= Finite lattice representation problem =

In mathematics, the finite lattice representation problem, or finite congruence lattice problem, asks whether every finite lattice is isomorphic to the congruence lattice of some finite algebra.

== Background ==
A lattice is called algebraic if it is complete and compactly generated. In 1963, Grätzer and Schmidt proved that every algebraic lattice is isomorphic to the congruence lattice of some algebra. Thus there is essentially no restriction on the shape of a congruence lattice of an algebra. The finite lattice representation problem asks whether the same is true for finite lattices and finite algebras. That is, does every finite lattice occur as the congruence lattice of a finite algebra?

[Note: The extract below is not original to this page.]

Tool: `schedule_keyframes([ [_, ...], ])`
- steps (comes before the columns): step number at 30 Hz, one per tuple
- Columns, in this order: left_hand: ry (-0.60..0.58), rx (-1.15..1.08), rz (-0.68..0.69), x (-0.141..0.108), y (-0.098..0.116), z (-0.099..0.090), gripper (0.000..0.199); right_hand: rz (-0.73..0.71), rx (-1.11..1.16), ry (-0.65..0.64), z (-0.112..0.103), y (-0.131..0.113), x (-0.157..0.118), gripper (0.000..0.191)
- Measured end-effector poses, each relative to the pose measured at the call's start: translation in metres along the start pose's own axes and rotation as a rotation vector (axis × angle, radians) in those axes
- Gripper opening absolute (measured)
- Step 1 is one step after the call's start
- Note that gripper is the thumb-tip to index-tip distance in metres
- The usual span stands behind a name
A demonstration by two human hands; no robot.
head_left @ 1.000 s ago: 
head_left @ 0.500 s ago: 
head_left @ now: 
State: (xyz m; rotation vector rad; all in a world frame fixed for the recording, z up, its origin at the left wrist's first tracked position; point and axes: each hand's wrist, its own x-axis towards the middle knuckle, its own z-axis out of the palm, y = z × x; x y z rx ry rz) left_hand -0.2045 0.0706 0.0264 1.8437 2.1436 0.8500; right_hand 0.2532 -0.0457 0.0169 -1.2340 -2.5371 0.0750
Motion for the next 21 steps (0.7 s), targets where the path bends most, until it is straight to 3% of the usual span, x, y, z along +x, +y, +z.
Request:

In 1980, Pálfy and Pudlák proved that this problem is equivalent to the problem of deciding whether every finite lattice occurs as an interval in the subgroup lattice of a finite group. For an overview of the group theoretic approach to the problem, see Pálfy (1993) and Pálfy (2001).

This problem should not be confused with the congruence lattice problem.

== Significance ==
This is among the oldest unsolved problems in universal algebra. Until it is answered, the theory of finite algebras is incomplete since, given a finite algebra, it is unknown whether there are, a priori, any restrictions on the shape of its congruence lattice.